*** Data shown

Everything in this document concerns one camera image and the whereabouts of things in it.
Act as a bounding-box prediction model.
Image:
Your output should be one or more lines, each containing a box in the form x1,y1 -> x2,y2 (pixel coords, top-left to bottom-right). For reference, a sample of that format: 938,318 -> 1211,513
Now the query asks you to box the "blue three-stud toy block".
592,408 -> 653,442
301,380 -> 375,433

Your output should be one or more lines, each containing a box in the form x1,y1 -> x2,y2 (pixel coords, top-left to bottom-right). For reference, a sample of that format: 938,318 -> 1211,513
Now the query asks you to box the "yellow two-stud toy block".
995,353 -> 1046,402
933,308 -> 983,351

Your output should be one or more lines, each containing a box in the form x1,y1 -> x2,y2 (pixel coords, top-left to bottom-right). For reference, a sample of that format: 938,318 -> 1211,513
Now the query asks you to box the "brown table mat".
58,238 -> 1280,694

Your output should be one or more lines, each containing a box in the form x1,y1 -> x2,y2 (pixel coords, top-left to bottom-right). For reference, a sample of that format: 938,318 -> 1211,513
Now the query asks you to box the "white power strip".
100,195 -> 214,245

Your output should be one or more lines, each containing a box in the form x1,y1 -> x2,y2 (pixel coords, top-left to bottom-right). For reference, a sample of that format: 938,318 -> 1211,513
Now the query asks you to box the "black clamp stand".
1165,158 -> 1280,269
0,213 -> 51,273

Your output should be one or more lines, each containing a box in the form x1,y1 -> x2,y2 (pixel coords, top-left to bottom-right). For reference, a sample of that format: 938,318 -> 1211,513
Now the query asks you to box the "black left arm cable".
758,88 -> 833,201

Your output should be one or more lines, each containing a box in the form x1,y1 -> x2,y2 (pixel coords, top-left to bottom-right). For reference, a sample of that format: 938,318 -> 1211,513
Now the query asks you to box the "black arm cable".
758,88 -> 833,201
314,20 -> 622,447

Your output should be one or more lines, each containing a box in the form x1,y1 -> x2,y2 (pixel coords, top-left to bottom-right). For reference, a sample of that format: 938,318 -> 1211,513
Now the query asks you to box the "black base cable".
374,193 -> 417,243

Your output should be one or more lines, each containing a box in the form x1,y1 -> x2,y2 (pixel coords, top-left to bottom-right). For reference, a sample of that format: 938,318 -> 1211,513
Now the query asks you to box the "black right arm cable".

******

Your goal
Output the records in full. Keep every character as it is.

Reply
Everything in this document concerns one camera image and the whereabouts of things in it.
Act as a bounding-box prediction model.
Image:
Your output should be one or more lines, each containing a box in the form x1,y1 -> x2,y2 (pixel coords, top-left to bottom-right). For reference, a sample of that format: 938,318 -> 1211,513
Now the query asks you to box the "blue three-stud toy block".
592,408 -> 653,442
301,380 -> 375,433

Your output should be one or more lines, each containing a box in the form x1,y1 -> x2,y2 (pixel coords, top-left to bottom-right). For reference, a sample of that format: 938,318 -> 1211,513
Now the query asks you to box the "yellow two-stud toy block".
995,353 -> 1046,402
933,308 -> 983,351

Your output should be one or more lines, each containing a box in the form x1,y1 -> x2,y2 (pixel coords, top-left to bottom-right). For reference, a sample of that format: 938,318 -> 1211,513
Now the query asks you to box the "brown table mat".
58,238 -> 1280,694

Your output should be one or more lines, each containing a box in the form x1,y1 -> x2,y2 (pixel coords, top-left to bottom-right). For reference, a sample of that format: 938,318 -> 1211,513
Now the query asks you to box the "white power strip".
100,195 -> 214,245

Your output should be one or more lines, each containing a box in the form x1,y1 -> x2,y2 (pixel coords, top-left to bottom-right). For reference, a sample of that format: 938,318 -> 1211,513
Now the query asks you to box the "black clamp stand".
1165,158 -> 1280,269
0,213 -> 51,273

Your output should be one or more lines, each containing a box in the form x1,y1 -> x2,y2 (pixel coords, top-left to bottom-right). For reference, a sample of that format: 938,318 -> 1211,513
Now the query asks you to box the "black left arm cable".
758,88 -> 833,201

Your output should be one or more lines, each containing a box in the form x1,y1 -> x2,y2 (pixel coords, top-left to bottom-right). For reference, a sample of that format: 938,318 -> 1211,513
Now the query asks you to box the "black arm cable".
758,88 -> 833,201
314,20 -> 622,447

Your output should be one or more lines, each containing a box in the form x1,y1 -> x2,y2 (pixel coords, top-left to bottom-right). For reference, a sample of that format: 938,318 -> 1211,513
Now the query asks you to box the "black base cable".
374,193 -> 417,243

Your output should be one or more lines, each containing a box in the form x1,y1 -> x2,y2 (pixel coords, top-left to bottom-right). For reference, a sample of that format: 938,318 -> 1211,513
Now the query asks you to box the "black right arm cable".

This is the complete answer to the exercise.